### YOUR INSTRUCTIONS
Where the word "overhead" occurs in a line of the listing below, copy that line.

### DATA SECTION
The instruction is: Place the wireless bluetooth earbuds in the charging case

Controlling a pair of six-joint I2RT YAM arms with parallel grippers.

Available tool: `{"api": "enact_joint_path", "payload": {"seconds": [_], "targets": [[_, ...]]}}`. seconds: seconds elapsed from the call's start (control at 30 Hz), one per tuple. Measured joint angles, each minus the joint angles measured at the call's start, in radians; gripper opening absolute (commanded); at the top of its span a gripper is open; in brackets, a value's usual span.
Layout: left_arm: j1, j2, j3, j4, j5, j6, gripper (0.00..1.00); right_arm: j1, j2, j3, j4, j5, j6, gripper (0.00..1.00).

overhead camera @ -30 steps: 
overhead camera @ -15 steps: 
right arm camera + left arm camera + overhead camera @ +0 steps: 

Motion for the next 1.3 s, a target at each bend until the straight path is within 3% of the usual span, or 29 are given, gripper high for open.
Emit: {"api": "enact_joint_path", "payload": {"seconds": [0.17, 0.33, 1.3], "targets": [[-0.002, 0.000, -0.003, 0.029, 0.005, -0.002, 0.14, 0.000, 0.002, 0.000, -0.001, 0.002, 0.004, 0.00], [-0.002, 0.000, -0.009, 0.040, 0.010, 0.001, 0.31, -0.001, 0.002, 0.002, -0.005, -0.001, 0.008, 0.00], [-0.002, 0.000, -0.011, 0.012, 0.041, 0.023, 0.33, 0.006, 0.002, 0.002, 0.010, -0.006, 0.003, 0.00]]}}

### TASK OUTPUT
overhead camera @ -30 steps: 
overhead camera @ -15 steps: 
right arm camera + left arm camera + overhead camera @ +0 steps: 

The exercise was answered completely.